I was quite surprised to hear that British Vogue had a “no fur” policy for their magazine, considering fur plays a huge role in the luxury fashion world. Alexandra Shulman, editor of British Vogue, claimed in a Telegraph interview earlier this year “We have a no-fur policy, but the odd cuff and collar creep in.” Creep in? Either you have an anti-fur policy, or you don’t.
However, in an interview for the Guardian, Shulman claims “I wear the odd piece of fur; I don’t have strong personal feelings against it, but I would feel uncomfortable swathed in a mink coat. It would seem unnecessary, ostentatious and somewhat unfeeling, though I can’t explain it more than that.” Can’t explain it? Wow, that’s pretty articulate for a Vogue editor.
The article continues to explain “Shulman says that, ‘broadly speaking’, British Vogue does not feature fur, other than fur advertising, which is not in her remit. ‘However, there is an element of common sense to my policy on this which dictates that since we are there to report on fashion trends, if those trends include fur we will, for instance, show catwalk images that include fur. We do carry some skins like sheepskin, and occasionally a fur trim creeps in.'”
I find it incredibly hypocritical that British Vogue would have a so-called “no fur” policy in order to satisfy their animal activist readers, while still including catwalk images that feature fur, to satisfy their advertisers.
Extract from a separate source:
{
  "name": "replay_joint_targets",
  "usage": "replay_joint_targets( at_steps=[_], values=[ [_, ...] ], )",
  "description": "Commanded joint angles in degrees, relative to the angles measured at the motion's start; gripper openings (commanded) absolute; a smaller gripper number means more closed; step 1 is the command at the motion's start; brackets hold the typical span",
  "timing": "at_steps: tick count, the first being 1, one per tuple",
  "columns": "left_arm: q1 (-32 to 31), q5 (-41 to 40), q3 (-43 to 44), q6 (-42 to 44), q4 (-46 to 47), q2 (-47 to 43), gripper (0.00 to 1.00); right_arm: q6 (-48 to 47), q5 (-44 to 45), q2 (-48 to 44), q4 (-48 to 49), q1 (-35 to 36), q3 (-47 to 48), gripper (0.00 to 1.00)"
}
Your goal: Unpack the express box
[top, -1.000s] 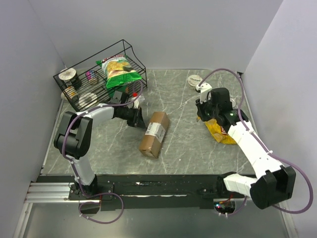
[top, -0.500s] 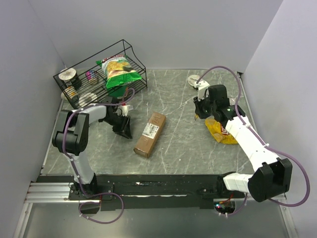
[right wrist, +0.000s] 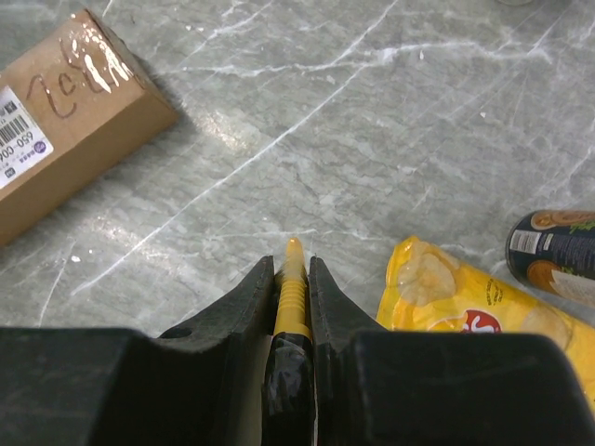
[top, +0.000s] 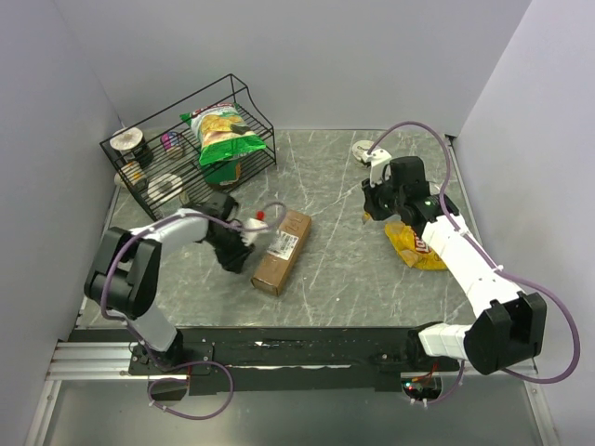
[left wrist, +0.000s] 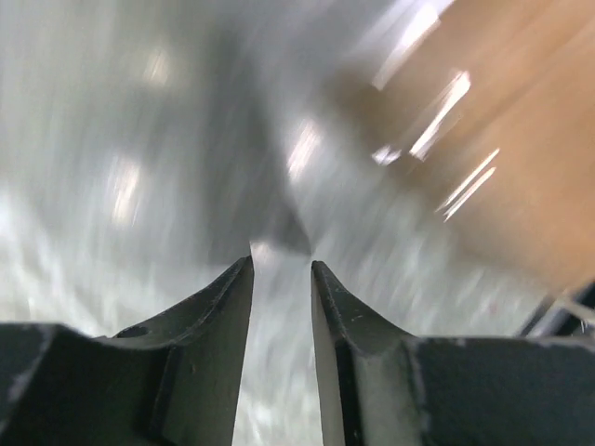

Shulman should really do some research into the fur industry, and make an educated statement, rather than “not being able to explain it.” On top of that, she admits she wear fur herself, but it isn’t good enough for her magazine? You can’t have you cake and eat it, Alexandra. Either take a stance against or for fur, by learning some facts. But don’t sit on the fence with a hypocritical policy like this.